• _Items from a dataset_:
• • • • • • •
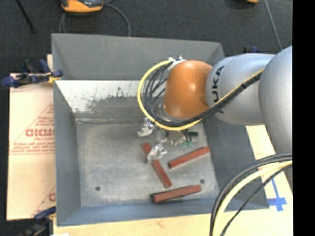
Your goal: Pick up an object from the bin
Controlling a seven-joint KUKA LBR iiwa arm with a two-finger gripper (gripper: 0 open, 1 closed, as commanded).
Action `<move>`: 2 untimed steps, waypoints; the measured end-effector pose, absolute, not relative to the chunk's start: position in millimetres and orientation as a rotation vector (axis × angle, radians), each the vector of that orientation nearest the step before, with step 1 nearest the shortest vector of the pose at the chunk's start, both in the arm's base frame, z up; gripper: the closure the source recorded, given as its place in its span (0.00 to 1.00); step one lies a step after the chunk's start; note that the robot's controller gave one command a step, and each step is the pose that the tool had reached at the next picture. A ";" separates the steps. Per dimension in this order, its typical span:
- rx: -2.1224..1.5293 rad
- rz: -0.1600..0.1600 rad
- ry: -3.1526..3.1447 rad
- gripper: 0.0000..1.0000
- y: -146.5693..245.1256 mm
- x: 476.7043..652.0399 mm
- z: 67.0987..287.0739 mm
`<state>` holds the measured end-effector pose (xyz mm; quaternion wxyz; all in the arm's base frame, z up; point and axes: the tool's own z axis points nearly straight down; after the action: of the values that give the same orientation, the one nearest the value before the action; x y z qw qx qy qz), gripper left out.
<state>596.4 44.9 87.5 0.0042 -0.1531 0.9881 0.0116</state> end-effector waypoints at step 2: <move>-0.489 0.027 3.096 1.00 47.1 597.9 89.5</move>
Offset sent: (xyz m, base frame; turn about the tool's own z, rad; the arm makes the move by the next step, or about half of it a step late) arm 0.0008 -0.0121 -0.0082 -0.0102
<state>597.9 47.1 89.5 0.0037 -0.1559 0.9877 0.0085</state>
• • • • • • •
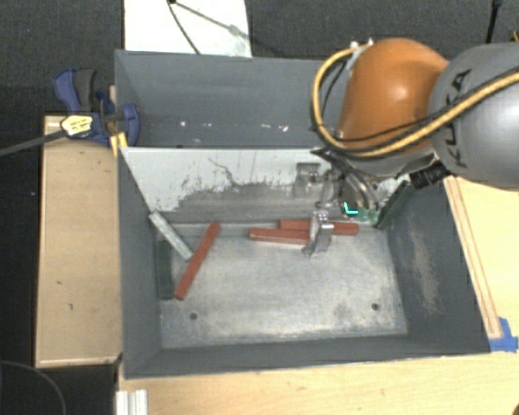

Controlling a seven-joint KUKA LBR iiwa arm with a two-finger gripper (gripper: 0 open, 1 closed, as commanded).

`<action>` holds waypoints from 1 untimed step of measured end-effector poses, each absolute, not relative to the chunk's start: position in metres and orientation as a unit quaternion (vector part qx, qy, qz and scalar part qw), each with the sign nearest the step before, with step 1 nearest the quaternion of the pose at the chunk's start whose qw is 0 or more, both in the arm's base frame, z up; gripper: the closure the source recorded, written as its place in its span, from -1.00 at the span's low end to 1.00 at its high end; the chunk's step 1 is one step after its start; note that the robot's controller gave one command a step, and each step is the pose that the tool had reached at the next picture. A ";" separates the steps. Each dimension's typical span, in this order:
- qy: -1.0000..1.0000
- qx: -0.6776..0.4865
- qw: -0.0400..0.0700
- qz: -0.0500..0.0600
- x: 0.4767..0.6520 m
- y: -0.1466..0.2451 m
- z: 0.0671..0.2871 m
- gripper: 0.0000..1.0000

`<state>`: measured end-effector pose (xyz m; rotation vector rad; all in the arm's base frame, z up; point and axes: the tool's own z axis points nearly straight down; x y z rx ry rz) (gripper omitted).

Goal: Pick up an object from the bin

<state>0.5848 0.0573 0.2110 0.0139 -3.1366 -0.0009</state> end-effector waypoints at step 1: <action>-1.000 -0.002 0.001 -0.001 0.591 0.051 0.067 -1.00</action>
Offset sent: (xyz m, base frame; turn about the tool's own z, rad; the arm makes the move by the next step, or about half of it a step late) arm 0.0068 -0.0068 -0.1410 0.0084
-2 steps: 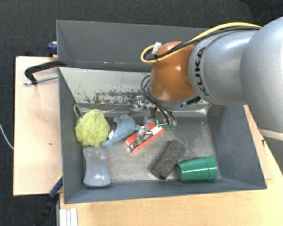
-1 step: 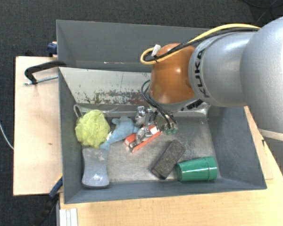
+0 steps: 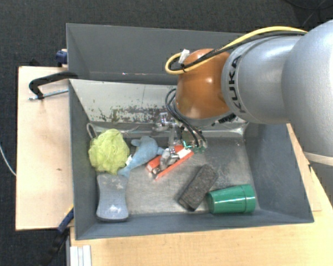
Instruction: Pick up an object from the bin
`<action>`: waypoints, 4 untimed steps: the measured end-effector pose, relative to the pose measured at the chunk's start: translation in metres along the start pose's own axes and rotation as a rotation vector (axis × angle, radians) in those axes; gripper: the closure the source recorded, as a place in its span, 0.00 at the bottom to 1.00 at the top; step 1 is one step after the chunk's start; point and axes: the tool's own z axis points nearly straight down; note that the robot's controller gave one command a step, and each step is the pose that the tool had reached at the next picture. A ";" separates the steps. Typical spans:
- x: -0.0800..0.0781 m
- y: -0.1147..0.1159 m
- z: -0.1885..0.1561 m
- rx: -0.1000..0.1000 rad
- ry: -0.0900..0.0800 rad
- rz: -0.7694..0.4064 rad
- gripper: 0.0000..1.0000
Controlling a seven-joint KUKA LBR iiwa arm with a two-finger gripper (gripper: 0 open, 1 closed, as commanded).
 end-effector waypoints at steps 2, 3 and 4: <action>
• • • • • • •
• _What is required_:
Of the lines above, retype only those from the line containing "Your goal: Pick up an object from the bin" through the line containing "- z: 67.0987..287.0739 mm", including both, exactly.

• _Reply_:
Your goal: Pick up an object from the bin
Controlling a seven-joint KUKA LBR iiwa arm with a two-finger gripper (gripper: 0 open, 1 closed, as commanded).
Action `<move>`: 2 untimed steps, waypoints; the measured end-effector pose, absolute, not relative to the chunk's start: position in millimetres and orientation as a rotation vector (axis × angle, radians), each the vector of that orientation nearest the step before, with step 1 nearest the shortest vector of the pose at the chunk's start, both in the arm's base frame, z up; gripper: the closure the source recorded, given as its place in its span (0.00 to 1.00); step one lies a step after the chunk's start; note that the robot's controller gave one command a step, and each step is the pose that the tool had reached at the next picture. A ";" separates the steps. Per dimension in this order, its typical span:
- rx: -2.1224..1.5293 rad
- rz: -0.1600..0.1600 rad
- ry: -3.1526..3.1447 rad
- gripper: 0.0000..1.0000
- y: -146.5693..245.1256 mm
- x: 476.7043..652.0399 mm
- z: 67.0987..287.0739 mm

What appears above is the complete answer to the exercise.